■ **ABOUT THIS EXERCISE**
For the data below, give again exactly the lines from the one containing "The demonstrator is" through the one containing "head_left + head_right", both ends included, and no others.

Segment Open

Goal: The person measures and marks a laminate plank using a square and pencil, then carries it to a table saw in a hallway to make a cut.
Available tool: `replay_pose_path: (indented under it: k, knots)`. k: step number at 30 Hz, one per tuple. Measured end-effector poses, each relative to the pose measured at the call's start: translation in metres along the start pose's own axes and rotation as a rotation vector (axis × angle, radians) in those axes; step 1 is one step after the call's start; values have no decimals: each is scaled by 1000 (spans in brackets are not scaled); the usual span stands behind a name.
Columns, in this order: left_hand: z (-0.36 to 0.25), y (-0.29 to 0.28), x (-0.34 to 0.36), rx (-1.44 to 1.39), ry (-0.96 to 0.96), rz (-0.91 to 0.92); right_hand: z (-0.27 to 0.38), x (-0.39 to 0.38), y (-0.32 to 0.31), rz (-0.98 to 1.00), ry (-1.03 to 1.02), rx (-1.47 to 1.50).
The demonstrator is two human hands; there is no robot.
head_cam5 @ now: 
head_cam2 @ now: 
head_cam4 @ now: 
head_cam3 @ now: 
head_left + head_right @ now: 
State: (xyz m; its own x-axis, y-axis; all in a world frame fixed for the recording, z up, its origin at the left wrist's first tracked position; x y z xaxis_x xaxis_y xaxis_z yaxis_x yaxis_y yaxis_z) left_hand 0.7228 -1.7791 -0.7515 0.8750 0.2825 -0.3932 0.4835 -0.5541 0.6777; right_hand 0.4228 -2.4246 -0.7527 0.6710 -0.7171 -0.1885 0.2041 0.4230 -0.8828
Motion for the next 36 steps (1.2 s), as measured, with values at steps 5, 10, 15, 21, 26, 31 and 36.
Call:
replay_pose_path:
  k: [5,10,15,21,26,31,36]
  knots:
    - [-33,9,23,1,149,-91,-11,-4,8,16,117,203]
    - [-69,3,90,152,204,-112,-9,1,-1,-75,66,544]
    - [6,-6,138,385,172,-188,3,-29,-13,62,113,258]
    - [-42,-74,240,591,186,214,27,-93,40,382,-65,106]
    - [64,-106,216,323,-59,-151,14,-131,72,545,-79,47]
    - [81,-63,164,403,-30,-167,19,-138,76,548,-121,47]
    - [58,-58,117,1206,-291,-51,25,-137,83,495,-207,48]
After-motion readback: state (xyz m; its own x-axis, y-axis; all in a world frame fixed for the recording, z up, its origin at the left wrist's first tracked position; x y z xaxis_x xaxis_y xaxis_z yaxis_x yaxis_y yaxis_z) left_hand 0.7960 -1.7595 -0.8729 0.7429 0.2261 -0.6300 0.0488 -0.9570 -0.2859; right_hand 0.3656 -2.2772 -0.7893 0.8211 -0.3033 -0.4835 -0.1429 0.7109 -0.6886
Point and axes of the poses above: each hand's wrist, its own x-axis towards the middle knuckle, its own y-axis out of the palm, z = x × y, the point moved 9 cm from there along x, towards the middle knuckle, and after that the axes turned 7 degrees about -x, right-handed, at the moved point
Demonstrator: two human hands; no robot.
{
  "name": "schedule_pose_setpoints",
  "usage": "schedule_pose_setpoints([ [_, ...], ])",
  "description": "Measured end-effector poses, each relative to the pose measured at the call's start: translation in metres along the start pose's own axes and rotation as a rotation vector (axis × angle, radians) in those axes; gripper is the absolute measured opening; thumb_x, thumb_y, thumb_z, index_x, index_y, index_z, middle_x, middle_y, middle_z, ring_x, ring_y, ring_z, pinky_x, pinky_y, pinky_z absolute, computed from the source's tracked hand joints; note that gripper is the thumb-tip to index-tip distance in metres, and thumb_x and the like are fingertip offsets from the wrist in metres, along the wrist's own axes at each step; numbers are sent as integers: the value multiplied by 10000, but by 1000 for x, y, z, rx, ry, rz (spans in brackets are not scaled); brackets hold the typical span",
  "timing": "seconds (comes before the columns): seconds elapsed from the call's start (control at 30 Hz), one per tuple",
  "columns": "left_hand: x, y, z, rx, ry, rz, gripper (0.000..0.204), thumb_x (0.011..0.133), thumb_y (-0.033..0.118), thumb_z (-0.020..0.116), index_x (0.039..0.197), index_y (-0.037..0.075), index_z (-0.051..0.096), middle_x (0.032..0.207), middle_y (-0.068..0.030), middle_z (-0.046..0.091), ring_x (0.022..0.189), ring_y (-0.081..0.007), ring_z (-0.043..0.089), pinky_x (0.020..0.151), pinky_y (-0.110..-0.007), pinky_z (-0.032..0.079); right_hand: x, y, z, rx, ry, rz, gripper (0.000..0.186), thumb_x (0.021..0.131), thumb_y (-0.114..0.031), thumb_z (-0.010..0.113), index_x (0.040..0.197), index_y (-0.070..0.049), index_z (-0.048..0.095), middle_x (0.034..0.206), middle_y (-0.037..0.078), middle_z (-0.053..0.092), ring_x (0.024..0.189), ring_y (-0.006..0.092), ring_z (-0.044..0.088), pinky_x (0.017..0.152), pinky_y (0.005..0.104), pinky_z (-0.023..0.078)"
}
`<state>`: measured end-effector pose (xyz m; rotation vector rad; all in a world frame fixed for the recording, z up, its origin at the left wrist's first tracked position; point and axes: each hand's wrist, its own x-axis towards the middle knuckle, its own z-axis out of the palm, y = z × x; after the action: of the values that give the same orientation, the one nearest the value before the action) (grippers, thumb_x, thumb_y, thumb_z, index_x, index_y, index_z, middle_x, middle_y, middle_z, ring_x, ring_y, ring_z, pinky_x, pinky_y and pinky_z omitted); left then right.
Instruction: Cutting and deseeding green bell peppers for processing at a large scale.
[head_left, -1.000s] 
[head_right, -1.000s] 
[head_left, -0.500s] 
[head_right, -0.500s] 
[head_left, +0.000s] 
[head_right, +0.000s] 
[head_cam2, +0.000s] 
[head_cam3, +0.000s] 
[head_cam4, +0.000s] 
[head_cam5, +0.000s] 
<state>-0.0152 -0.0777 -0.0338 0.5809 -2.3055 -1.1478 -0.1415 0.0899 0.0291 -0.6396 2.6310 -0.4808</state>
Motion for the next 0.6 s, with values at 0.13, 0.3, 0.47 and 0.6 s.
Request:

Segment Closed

■ **OUTPUT BELOW**
The demonstrator is two human hands; there is no robot.
head_cam5 @ now: 
head_cam2 @ now: 
head_cam4 @ now: 
head_cam3 @ now: 
head_left + head_right @ now: 

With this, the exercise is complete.